Indipex 2011
- Company type: World Philatelic Exhibition
- Website: www.indipex2011.com

= Indipex 2011 =

Indipex 2011 was organized by India Post, Government of India in collaboration with the Philatelic Congress of India (PCI) under the patronage of the Federation Internationale de Philatelie (FIP) and the auspices of the Federation of Inter-Asian Philately (FIAP).

The World Philatelic Exhibition (referred to as INDIPEX 2011) was held at Halls No. 8, 9, 10 and 11 of the Pragati Maidan Exhibition Complex, New Delhi, India from 12 to 18 February 2011.

The first International stamp exhibition in India was held in 1954 to commemorate 100 years of postage stamp in India. Second International Stamp Exhibition Indipex-73 was held in New Delhi in 1973. Next was an Asian International Stamp Exhibition Asiana-77 held in Bangalore in 1977.

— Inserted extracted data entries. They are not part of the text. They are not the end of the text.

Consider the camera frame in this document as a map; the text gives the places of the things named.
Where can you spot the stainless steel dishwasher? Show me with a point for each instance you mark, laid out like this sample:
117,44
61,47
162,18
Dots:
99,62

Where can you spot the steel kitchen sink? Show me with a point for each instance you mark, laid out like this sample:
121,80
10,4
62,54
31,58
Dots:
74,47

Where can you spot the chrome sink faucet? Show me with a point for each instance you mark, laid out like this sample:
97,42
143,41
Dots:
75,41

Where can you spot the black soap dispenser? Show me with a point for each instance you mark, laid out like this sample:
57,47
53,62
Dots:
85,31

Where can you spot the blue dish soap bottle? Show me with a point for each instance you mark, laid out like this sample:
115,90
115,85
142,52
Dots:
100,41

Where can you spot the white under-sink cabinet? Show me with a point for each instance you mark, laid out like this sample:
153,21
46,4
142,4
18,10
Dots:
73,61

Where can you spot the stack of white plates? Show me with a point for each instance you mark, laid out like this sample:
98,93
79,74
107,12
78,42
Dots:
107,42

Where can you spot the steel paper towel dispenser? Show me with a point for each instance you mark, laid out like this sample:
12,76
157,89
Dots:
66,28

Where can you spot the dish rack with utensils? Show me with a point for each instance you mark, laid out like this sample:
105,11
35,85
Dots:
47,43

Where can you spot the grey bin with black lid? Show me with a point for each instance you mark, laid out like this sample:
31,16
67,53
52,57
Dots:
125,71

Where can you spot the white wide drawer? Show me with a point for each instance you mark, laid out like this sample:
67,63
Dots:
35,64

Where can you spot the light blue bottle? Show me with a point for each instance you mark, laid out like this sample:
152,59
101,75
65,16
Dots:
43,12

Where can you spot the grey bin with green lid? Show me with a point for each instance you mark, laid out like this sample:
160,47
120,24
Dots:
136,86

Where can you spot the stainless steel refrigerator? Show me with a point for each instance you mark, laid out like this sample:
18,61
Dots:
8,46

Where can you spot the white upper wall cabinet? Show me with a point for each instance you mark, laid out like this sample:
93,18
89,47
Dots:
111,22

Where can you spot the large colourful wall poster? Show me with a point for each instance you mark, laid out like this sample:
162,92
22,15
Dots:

In 1980 World Stamp Exhibition INDIA-80 was held in New Delhi. It was the first exhibition held in India organized by India Post, Government of India in collaboration with the Philatelic Congress of India (PCI) under the patronage of the Federation Internationale de Philatelie (FIP).

In 1989 next International exhibition named INDIA-89 was organised in New Delhi. To commemorate 50 years of India's Independence in 1997 International Exhibition was named Indepex-97 and was held in New Delhi. Both of the exhibitions were organized by India Post, Government of India in collaboration with the Philatelic Congress of India (PCI) under the patronage of the Federation Internationale de Philatelie (FIP).

In the year 2000 Asian International Stamp Exhibition was held in Calcutta. Now this Indipex 2011 is IX Indian international Stamp Exhibition.

==Palmares==
The Grand Prix awards went to the following exhibits:

The International Grand Prix went to Paulo Rodolpho Comelli for 'Brazilian Mail to Foreign Destinations'.

The Grand Prix D’Honneur went to Martha Villarroel de Peredo for 'Bolivia 19th Century - Study Of The Condors'.